• Information shown:
○ ○ ○ ○ ○
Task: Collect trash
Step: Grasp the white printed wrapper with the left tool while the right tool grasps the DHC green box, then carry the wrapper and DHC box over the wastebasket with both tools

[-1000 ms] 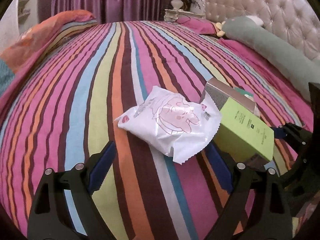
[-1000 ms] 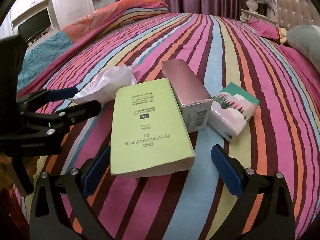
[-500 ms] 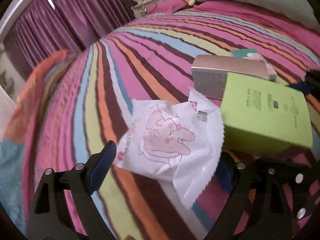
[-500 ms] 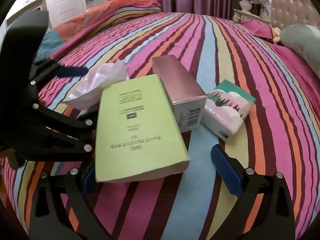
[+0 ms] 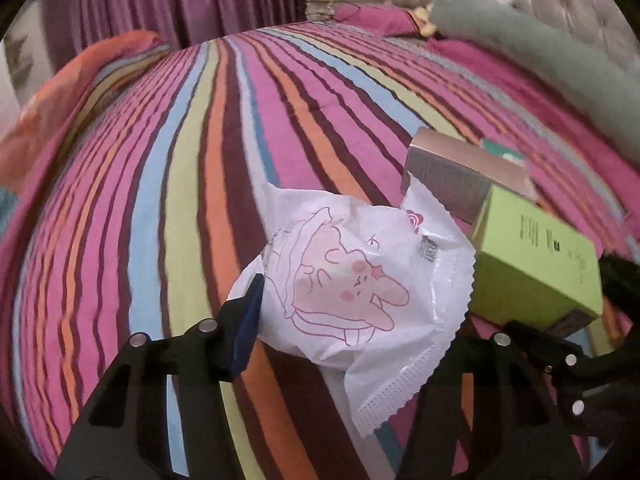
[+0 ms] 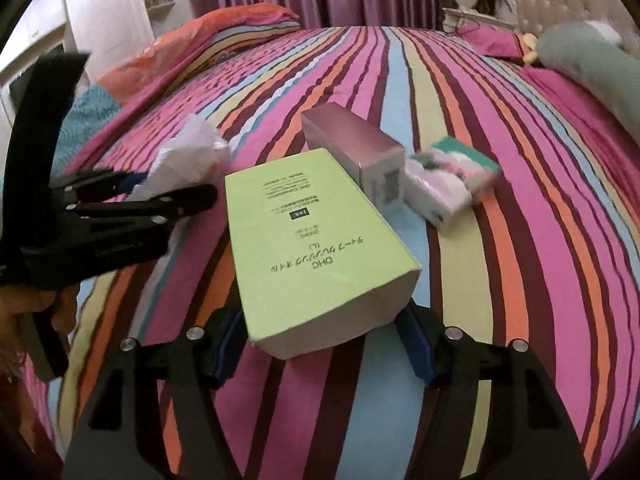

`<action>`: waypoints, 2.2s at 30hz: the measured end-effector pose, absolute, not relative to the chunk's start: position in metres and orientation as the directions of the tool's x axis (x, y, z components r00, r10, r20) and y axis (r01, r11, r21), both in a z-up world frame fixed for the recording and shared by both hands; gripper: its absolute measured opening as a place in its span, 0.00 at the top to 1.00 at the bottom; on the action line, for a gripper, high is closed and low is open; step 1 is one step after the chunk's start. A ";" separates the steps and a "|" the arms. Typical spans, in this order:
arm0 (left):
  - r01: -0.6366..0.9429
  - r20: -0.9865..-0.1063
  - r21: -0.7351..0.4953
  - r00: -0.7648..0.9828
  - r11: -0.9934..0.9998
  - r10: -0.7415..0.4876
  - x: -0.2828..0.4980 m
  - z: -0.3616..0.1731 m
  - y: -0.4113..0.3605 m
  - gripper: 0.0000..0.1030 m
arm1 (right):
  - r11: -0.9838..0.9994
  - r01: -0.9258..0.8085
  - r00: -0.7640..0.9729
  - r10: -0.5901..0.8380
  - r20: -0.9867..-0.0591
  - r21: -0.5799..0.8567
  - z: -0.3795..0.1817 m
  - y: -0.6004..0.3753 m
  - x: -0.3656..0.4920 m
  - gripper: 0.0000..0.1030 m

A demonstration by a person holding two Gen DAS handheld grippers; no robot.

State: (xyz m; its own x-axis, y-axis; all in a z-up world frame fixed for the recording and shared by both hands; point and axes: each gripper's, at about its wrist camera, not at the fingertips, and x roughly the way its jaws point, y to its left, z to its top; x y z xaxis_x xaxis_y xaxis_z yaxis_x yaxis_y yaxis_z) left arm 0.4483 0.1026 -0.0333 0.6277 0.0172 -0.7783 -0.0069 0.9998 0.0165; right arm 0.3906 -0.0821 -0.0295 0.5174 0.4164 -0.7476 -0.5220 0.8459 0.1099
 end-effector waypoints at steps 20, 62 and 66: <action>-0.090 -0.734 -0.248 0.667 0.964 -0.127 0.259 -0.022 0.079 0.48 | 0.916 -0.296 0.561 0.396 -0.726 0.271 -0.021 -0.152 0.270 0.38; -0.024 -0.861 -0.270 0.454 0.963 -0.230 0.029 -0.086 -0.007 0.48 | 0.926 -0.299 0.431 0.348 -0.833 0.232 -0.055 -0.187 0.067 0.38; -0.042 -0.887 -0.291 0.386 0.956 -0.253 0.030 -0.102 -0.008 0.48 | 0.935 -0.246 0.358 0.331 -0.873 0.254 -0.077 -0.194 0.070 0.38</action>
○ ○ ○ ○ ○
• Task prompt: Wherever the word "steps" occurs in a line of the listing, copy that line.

• Answer:
`<action>`: waypoints, 2.2s at 30hz: the measured end-effector pose, absolute, not relative to the chunk's start: position in metres and orientation as the directions of the tool's x axis (x, y, z components r00, r10, r20) and y axis (r01, r11, r21), both in a z-up world frame fixed for the recording and shared by both hands; gripper: its absolute measured opening as a place in its span, 0.00 at the top to 1.00 at the bottom; on the action line, for a gripper, high is closed and low is open; step 1 is one step after the chunk's start. A ";" separates the steps and a "|" the arms. Typical spans, in this order:
 end-effector waypoints at steps 20, 62 and 66: <action>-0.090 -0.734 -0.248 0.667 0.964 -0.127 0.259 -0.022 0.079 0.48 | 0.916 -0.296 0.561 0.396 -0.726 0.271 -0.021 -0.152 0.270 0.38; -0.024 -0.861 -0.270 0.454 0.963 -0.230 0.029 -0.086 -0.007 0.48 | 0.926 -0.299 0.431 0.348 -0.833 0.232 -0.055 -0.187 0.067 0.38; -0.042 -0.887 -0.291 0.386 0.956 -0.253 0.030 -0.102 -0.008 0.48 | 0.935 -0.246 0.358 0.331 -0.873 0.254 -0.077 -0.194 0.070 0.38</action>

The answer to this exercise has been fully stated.